“You can’t survive chronic fatigue syndrome alone. It’s lonely, it’s isolating and it’s a battle each and every day.”
Each and every day, I’m fighting to challenge the perceptions surrounding chronic fatigue syndrome (CFS), whether it’s with well-intentioned family or friends, sceptical medical professionals or random acquaintances who want to sell me the “special” supplement that healed their great aunt.
Walking through life with this disease has been both a battle and a blessing for me over the past three years. It has turned my life completely upside down. It has impacted my health, fitness, social life, finances, living situation, independence and career. There have been plenty of hard days, but surprisingly, many moments of joy, too. However, one challenge I end up facing time and time again is not from the disease itself, but from those around me and their understanding of this disease.

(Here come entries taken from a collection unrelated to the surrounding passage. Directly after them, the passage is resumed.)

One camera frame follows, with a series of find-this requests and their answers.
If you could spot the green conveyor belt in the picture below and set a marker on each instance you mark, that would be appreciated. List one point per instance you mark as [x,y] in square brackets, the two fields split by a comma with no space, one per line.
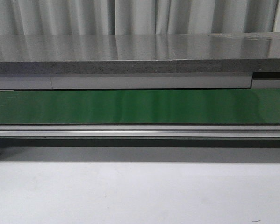
[216,106]

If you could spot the grey speckled stone counter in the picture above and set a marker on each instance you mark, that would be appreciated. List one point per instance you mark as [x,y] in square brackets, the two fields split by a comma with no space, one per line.
[201,61]

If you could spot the white pleated curtain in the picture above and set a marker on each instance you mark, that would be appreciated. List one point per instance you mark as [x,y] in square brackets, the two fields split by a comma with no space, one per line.
[141,17]

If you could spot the aluminium conveyor frame rail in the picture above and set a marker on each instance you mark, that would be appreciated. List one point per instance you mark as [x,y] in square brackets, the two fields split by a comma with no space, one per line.
[148,143]

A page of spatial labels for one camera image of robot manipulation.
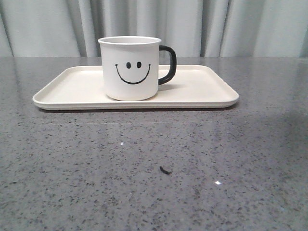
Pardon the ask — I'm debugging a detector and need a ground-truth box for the grey-white pleated curtain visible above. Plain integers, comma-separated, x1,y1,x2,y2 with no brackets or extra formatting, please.
0,0,308,57

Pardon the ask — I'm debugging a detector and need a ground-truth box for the small black debris scrap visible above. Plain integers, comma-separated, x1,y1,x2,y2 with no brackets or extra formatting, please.
159,166,172,175

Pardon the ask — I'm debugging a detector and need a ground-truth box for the white smiley mug black handle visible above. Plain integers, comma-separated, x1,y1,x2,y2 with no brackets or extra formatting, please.
98,36,177,101

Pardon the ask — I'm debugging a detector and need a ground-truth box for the cream rectangular plastic tray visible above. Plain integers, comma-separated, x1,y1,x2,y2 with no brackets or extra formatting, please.
32,65,239,111

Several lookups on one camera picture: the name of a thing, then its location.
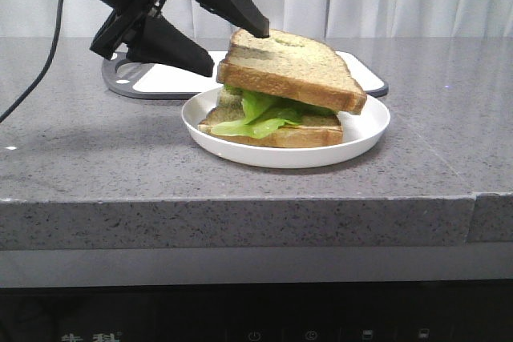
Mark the white round plate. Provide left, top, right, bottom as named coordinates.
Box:
left=181, top=89, right=390, bottom=169

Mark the green lettuce leaf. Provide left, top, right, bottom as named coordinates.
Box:
left=201, top=85, right=343, bottom=143

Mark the grey curtain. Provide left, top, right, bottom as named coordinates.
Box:
left=1, top=0, right=512, bottom=38

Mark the bread slice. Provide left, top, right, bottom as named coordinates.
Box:
left=197, top=87, right=345, bottom=149
left=216, top=29, right=367, bottom=115

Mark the black cable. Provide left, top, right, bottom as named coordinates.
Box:
left=0, top=0, right=73, bottom=123

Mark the black appliance control panel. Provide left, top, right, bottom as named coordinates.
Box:
left=1, top=280, right=512, bottom=341

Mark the white cutting board grey rim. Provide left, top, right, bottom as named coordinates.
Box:
left=101, top=51, right=389, bottom=100

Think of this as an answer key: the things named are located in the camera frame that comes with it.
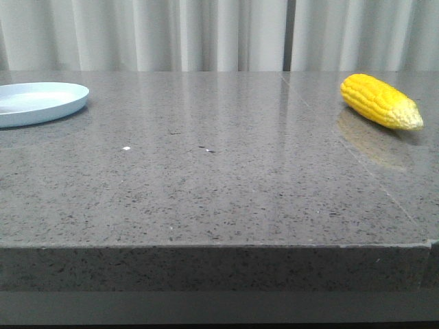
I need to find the white pleated curtain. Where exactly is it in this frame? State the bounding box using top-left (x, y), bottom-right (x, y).
top-left (1, 1), bottom-right (438, 71)

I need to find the light blue round plate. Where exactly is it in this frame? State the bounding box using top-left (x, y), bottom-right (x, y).
top-left (1, 82), bottom-right (89, 128)

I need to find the yellow corn cob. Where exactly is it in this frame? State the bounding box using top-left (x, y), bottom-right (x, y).
top-left (340, 73), bottom-right (424, 131)

So here are the five things I wish people understood about my life with chronic fatigue syndrome:
1. It’s not about being tired.
Yes, I’m tired. However, someone with CFS can be so fatigued it can feel like you have run a marathon with the flu. And that’s on a good day. It’s a type of tiredness that is beyond what you could start to articulate. This complex disease can affect all parts of your life and many bodily systems. From the cognitive brain fog that clouds your thinking, the nausea that doubles you over day in and day out, joint and muscle pain that throbs and burns leaving you unable to move, the constant flu-like state, the dizziness when you try to stand and the respiratory distress from when your body is so exhausted that the simple task of breathing has become a laboured affair.